▸ **What to do**
Which lines run from the one containing "For the benchmark, mark the black right gripper right" to the end of the entries? Quote them exactly, and nothing else.

▸ **Records for processing**
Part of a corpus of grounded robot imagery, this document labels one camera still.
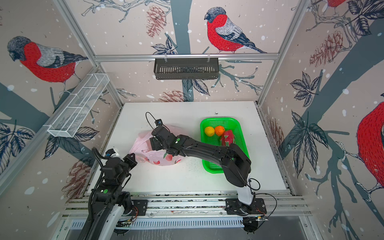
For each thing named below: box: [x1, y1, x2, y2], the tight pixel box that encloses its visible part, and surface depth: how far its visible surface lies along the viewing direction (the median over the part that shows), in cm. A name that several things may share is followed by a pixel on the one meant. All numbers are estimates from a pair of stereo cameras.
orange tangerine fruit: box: [215, 125, 225, 136], surface depth 99 cm
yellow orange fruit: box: [205, 126, 215, 137], surface depth 100 cm
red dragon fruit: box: [221, 130, 234, 146], surface depth 92 cm
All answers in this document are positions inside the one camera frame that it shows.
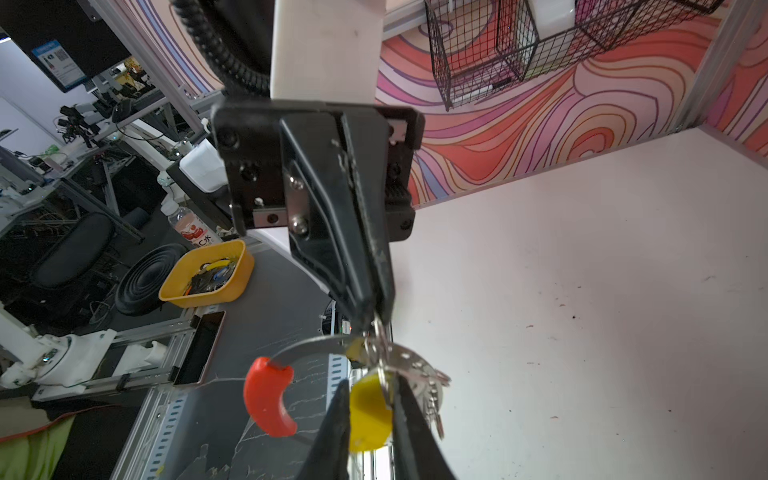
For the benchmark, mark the yellow plastic key tag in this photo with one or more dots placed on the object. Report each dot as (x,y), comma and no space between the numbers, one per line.
(370,416)

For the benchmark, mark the metal keyring disc red grip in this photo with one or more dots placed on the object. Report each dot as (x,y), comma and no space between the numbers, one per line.
(268,378)

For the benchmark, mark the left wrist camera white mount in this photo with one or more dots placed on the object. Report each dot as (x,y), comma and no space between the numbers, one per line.
(326,50)

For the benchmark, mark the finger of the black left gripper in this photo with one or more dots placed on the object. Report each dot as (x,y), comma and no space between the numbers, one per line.
(325,231)
(367,144)

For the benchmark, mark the yellow parts tray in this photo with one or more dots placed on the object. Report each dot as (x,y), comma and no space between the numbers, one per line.
(209,275)

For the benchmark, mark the grey tape roll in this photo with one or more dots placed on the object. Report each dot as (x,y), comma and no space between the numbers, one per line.
(552,17)

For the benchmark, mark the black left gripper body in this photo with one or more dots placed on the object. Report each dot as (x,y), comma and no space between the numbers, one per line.
(248,140)

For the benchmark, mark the plastic drink bottle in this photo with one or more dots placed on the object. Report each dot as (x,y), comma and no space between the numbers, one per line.
(191,227)

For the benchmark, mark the black wire basket left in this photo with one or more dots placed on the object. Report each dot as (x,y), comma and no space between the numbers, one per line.
(479,48)

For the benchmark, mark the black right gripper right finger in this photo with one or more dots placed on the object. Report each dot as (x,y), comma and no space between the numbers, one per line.
(416,454)

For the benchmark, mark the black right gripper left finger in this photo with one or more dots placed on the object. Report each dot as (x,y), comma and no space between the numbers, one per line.
(329,454)

▸ **Answer below**
For the benchmark, mark the black right gripper right finger in this photo with one or more dots placed on the object. Report each dot as (x,y), comma and no space between the numbers, one per line.
(416,454)

For the benchmark, mark the black right gripper left finger in this photo with one or more dots placed on the object. Report each dot as (x,y), comma and no space between the numbers, one per line.
(329,454)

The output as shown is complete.